* [INPUT RECORDS]
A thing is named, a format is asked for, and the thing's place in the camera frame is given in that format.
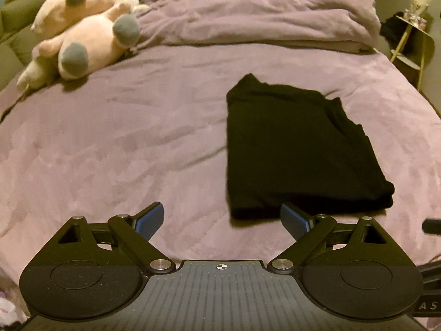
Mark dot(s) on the yellow side table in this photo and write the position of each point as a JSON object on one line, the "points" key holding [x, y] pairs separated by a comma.
{"points": [[417, 38]]}

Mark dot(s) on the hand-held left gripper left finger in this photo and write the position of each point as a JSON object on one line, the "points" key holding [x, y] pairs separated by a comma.
{"points": [[151, 220]]}

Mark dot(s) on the dark cloth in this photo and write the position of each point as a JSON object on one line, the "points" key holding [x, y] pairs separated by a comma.
{"points": [[392, 31]]}

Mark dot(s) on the purple comforter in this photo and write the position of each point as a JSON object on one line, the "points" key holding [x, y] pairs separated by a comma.
{"points": [[248, 17]]}

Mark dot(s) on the purple bed sheet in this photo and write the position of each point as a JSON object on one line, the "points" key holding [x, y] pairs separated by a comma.
{"points": [[120, 138]]}

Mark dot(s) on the pink plush toy grey feet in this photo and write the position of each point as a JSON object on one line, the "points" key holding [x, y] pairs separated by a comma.
{"points": [[96, 38], [82, 0]]}

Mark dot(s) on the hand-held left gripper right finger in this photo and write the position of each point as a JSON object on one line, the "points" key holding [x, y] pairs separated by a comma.
{"points": [[294, 219]]}

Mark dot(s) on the white plush toy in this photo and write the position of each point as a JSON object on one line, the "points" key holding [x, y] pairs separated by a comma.
{"points": [[129, 1]]}

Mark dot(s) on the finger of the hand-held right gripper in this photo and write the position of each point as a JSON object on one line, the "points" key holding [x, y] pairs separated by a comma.
{"points": [[432, 227]]}

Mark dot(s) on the green headboard cushion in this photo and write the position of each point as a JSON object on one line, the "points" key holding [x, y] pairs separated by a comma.
{"points": [[17, 31]]}

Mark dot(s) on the black pants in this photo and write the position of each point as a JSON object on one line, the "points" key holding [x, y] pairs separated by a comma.
{"points": [[296, 144]]}

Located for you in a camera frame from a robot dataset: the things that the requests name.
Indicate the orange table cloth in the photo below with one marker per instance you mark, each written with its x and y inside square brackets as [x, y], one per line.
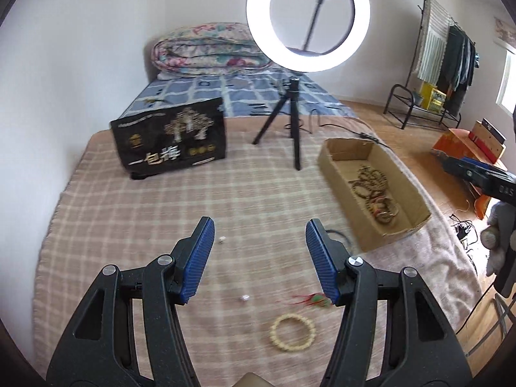
[451, 141]

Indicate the red tassel charm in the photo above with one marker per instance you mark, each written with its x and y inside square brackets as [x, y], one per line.
[316, 299]

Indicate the black phone holder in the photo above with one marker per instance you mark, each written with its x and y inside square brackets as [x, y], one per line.
[312, 20]

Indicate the yellow box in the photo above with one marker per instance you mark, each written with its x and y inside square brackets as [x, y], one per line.
[435, 96]

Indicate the striped towel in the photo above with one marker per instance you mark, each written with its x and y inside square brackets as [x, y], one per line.
[433, 44]

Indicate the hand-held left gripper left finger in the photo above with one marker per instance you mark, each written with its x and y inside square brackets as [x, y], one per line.
[197, 262]

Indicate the black printed bag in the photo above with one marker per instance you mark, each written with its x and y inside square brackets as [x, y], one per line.
[161, 145]

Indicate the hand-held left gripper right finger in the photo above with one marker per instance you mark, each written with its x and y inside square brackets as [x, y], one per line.
[322, 258]

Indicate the pink plaid blanket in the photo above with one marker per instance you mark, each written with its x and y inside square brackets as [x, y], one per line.
[201, 193]

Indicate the floral curtain valance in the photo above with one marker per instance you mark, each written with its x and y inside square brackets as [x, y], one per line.
[506, 34]

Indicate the folded floral quilt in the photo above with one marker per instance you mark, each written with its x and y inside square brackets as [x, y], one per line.
[193, 54]

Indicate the black clothes rack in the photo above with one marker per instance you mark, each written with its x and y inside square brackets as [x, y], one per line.
[390, 100]

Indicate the green pot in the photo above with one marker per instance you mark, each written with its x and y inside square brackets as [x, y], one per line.
[417, 98]

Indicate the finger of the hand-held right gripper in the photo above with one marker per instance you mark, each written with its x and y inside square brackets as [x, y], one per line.
[457, 167]

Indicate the window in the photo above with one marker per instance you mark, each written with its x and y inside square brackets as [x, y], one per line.
[507, 84]

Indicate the cardboard box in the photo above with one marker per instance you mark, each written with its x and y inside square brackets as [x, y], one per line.
[403, 234]

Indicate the black tripod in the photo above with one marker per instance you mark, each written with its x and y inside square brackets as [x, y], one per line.
[295, 129]

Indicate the dark flat box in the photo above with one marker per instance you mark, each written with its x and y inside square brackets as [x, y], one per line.
[494, 129]

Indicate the person's right hand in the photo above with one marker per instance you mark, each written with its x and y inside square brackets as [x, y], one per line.
[498, 234]

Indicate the hanging dark clothes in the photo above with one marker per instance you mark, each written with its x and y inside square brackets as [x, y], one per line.
[455, 64]

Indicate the blue patterned bed sheet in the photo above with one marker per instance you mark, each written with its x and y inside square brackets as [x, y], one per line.
[242, 88]

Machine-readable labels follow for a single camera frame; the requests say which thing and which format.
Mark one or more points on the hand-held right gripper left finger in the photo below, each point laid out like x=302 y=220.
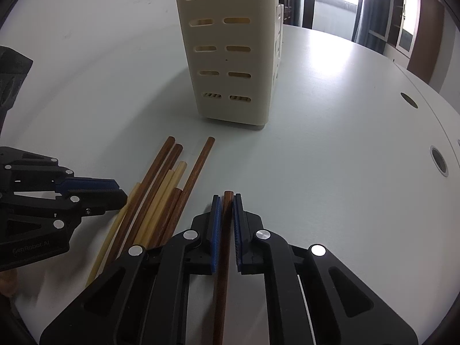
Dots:
x=215 y=233

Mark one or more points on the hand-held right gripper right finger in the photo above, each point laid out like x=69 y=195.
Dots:
x=239 y=237

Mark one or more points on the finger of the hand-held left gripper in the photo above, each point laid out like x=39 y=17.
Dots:
x=90 y=184
x=104 y=201

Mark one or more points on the pale yellow chopstick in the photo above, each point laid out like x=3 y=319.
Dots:
x=172 y=183
x=115 y=233
x=158 y=197

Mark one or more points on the brown wooden chopstick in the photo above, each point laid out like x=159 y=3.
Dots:
x=224 y=276
x=151 y=174
x=158 y=183
x=196 y=170
x=169 y=212

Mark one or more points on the cream slotted utensil holder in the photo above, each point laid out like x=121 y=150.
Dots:
x=219 y=36

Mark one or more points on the person's left hand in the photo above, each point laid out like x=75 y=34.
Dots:
x=7 y=283

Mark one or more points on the dark blue curtain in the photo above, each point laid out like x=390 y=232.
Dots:
x=364 y=10

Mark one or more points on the cabinet with glass doors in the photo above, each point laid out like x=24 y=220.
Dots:
x=409 y=18

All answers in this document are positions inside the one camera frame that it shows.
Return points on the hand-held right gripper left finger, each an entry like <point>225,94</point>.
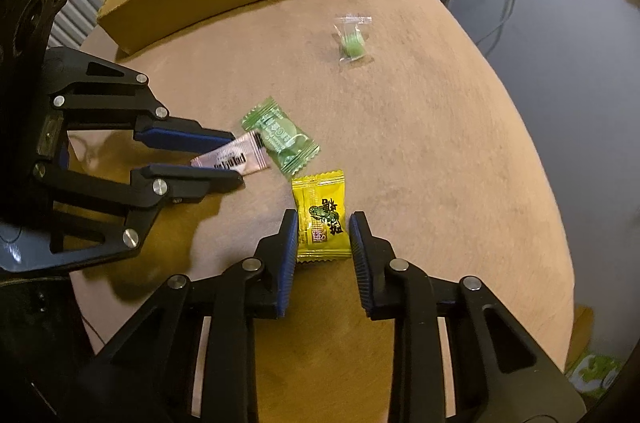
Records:
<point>289,263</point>

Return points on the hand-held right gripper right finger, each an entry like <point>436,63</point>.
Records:
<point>357,263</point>

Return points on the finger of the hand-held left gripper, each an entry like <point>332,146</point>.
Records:
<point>200,184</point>
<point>170,140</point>

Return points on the pink candy packet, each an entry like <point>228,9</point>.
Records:
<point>235,158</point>

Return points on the yellow candy packet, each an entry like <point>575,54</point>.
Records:
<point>320,213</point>

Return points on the green candy packet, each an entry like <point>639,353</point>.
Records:
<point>282,138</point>

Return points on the tan fabric table cover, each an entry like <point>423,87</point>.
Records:
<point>425,153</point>

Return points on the clear wrapped green candy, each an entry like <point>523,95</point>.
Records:
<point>352,43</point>

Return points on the green patterned box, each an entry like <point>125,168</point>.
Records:
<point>595,373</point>

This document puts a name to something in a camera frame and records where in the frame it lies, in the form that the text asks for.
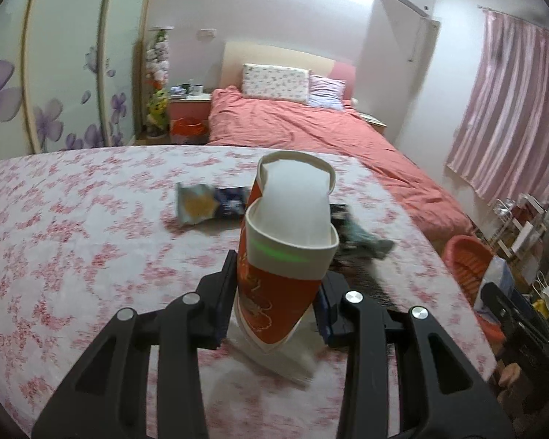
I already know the pink floral tablecloth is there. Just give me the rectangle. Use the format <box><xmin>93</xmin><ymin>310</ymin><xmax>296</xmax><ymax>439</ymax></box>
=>
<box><xmin>0</xmin><ymin>145</ymin><xmax>497</xmax><ymax>439</ymax></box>

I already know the silver blue snack packet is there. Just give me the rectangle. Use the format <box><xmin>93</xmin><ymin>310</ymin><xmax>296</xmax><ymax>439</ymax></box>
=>
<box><xmin>175</xmin><ymin>182</ymin><xmax>252</xmax><ymax>228</ymax></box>

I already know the plush toy bouquet tower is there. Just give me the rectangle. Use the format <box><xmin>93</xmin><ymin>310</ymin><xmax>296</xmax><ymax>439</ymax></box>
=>
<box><xmin>145</xmin><ymin>26</ymin><xmax>173</xmax><ymax>139</ymax></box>

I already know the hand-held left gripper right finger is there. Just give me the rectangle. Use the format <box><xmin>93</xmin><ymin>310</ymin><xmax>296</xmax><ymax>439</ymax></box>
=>
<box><xmin>317</xmin><ymin>279</ymin><xmax>516</xmax><ymax>439</ymax></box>

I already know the beige and pink headboard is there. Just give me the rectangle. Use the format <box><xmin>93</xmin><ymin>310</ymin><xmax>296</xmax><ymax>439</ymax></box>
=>
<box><xmin>222</xmin><ymin>40</ymin><xmax>358</xmax><ymax>102</ymax></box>

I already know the floral pillow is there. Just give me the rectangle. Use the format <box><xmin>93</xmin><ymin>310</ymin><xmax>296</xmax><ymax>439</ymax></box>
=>
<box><xmin>241</xmin><ymin>63</ymin><xmax>312</xmax><ymax>105</ymax></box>

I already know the white storage rack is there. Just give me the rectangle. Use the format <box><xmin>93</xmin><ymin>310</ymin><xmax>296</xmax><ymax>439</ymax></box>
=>
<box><xmin>491</xmin><ymin>193</ymin><xmax>549</xmax><ymax>285</ymax></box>

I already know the white standing air conditioner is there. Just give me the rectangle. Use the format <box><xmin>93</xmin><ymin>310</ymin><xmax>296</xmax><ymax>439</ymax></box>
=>
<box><xmin>358</xmin><ymin>0</ymin><xmax>441</xmax><ymax>148</ymax></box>

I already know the crushed red white paper cup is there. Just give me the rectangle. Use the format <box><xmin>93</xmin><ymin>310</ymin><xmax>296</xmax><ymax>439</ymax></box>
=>
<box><xmin>232</xmin><ymin>150</ymin><xmax>340</xmax><ymax>387</ymax></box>

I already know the pink nightstand with white top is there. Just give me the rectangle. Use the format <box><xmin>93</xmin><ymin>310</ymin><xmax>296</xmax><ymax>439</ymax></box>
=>
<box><xmin>357</xmin><ymin>110</ymin><xmax>388</xmax><ymax>136</ymax></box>
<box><xmin>167</xmin><ymin>92</ymin><xmax>212</xmax><ymax>134</ymax></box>

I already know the blue white packet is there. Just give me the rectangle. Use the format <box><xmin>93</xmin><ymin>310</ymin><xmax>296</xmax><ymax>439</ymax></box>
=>
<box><xmin>478</xmin><ymin>256</ymin><xmax>516</xmax><ymax>312</ymax></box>

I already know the bed with red duvet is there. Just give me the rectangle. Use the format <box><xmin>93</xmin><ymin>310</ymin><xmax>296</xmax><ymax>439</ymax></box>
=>
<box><xmin>207</xmin><ymin>86</ymin><xmax>475</xmax><ymax>244</ymax></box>

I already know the striped pillow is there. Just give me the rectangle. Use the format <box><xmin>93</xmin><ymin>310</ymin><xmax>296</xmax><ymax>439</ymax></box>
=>
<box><xmin>307</xmin><ymin>74</ymin><xmax>347</xmax><ymax>110</ymax></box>

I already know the dark green crumpled packet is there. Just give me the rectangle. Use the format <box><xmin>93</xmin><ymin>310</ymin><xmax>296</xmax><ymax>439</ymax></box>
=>
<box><xmin>329</xmin><ymin>203</ymin><xmax>397</xmax><ymax>262</ymax></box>

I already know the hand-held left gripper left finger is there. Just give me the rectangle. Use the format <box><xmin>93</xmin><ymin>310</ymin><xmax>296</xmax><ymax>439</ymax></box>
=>
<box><xmin>31</xmin><ymin>249</ymin><xmax>239</xmax><ymax>439</ymax></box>

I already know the black bag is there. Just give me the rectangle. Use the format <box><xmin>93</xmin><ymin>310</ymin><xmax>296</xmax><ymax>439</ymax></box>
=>
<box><xmin>479</xmin><ymin>282</ymin><xmax>549</xmax><ymax>378</ymax></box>

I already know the pink striped curtain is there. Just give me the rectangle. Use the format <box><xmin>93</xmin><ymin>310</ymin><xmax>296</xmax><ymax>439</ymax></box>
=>
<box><xmin>445</xmin><ymin>6</ymin><xmax>549</xmax><ymax>207</ymax></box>

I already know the red plastic bag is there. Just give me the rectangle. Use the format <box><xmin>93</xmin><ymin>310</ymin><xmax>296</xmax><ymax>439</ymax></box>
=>
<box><xmin>170</xmin><ymin>117</ymin><xmax>209</xmax><ymax>146</ymax></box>

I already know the orange plastic basket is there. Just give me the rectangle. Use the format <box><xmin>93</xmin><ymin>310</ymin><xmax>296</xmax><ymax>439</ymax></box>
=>
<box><xmin>441</xmin><ymin>234</ymin><xmax>507</xmax><ymax>342</ymax></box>

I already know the wardrobe with purple flower doors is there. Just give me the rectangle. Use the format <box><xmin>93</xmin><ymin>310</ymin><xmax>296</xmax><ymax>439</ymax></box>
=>
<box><xmin>0</xmin><ymin>0</ymin><xmax>159</xmax><ymax>171</ymax></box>

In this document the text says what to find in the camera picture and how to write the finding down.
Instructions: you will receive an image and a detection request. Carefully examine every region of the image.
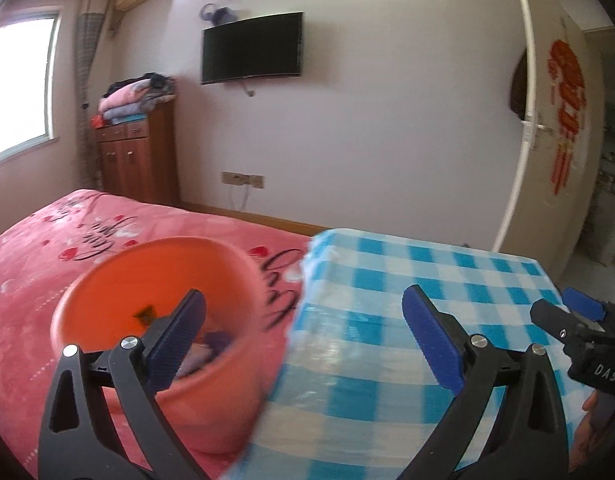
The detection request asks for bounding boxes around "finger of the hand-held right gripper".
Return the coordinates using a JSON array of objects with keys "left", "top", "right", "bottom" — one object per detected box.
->
[
  {"left": 562, "top": 287, "right": 615, "bottom": 336},
  {"left": 530, "top": 299, "right": 588, "bottom": 356}
]

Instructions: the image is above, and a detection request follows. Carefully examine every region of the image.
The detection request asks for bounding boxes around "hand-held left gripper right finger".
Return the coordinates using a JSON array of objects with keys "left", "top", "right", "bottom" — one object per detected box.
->
[{"left": 400, "top": 284, "right": 571, "bottom": 480}]

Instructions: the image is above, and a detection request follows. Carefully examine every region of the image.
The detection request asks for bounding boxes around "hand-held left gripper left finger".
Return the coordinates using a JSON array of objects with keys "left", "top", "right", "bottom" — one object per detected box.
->
[{"left": 37, "top": 288, "right": 208, "bottom": 480}]

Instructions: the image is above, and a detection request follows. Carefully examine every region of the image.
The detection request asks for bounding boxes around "orange plastic bucket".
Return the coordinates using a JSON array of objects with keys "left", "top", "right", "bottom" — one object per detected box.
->
[{"left": 50, "top": 236, "right": 308, "bottom": 453}]

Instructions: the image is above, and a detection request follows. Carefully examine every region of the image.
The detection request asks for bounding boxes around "person's right hand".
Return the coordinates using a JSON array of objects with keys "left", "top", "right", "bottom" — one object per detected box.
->
[{"left": 572, "top": 391, "right": 615, "bottom": 466}]

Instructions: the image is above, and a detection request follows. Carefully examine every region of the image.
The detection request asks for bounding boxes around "blue checkered tablecloth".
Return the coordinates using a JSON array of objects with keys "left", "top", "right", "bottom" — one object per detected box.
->
[{"left": 227, "top": 228, "right": 593, "bottom": 480}]

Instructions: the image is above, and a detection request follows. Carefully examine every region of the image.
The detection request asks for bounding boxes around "wooden baseboard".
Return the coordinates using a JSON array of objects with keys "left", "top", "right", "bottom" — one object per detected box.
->
[{"left": 180, "top": 201, "right": 333, "bottom": 237}]

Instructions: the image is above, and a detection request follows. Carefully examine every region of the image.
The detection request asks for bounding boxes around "pink printed blanket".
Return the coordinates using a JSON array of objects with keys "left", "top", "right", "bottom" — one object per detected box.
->
[{"left": 0, "top": 189, "right": 318, "bottom": 480}]

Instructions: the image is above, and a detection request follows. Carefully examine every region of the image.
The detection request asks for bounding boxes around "wooden cabinet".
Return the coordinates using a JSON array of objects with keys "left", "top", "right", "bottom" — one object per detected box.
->
[{"left": 96, "top": 95, "right": 180, "bottom": 206}]

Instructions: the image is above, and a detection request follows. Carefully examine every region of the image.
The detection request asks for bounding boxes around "red door decoration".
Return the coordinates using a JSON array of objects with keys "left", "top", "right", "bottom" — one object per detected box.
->
[{"left": 547, "top": 39, "right": 588, "bottom": 196}]

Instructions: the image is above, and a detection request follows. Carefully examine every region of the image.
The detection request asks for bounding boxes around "white door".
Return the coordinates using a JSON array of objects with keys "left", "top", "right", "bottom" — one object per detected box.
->
[{"left": 492, "top": 0, "right": 605, "bottom": 281}]

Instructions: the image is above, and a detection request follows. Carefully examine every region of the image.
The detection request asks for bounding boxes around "dark hanging bag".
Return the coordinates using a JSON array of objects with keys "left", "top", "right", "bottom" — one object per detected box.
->
[{"left": 510, "top": 50, "right": 531, "bottom": 122}]

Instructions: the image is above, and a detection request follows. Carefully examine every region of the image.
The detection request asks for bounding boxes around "stack of folded clothes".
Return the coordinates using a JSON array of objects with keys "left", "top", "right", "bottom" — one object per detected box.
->
[{"left": 90, "top": 74, "right": 177, "bottom": 128}]

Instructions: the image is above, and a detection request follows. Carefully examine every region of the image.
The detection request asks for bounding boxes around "grey checked curtain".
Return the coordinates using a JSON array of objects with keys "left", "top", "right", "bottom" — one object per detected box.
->
[{"left": 74, "top": 0, "right": 113, "bottom": 191}]

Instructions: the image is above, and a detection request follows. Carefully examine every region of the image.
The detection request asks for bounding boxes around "window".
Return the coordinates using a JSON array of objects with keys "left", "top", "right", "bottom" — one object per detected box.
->
[{"left": 0, "top": 10, "right": 63, "bottom": 166}]

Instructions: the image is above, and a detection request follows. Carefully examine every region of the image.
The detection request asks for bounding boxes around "wall socket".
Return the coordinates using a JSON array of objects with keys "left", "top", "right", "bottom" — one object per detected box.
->
[{"left": 221, "top": 171, "right": 264, "bottom": 190}]

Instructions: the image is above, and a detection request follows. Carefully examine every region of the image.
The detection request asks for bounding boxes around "white door handle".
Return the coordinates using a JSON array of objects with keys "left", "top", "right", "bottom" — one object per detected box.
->
[{"left": 522, "top": 115, "right": 555, "bottom": 151}]

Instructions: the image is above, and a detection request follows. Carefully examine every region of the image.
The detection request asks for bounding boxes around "black wall television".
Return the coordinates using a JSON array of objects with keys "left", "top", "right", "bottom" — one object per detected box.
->
[{"left": 201, "top": 11, "right": 305, "bottom": 86}]

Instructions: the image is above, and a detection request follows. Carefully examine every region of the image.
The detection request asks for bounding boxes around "blue wall ornament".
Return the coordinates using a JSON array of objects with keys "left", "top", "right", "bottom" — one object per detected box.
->
[{"left": 200, "top": 4, "right": 238, "bottom": 26}]

* [AIM OF THE TASK] Look for the string "chopstick" in the listing above and copy every line holding it.

* [RESULT OF THIS EXERCISE]
Mark one or more points on the pale yellow chopstick in the photo above, each point laid out like x=3 y=319.
Mark one or more points on the brown wooden chopstick in the photo above, each point laid out like x=159 y=3.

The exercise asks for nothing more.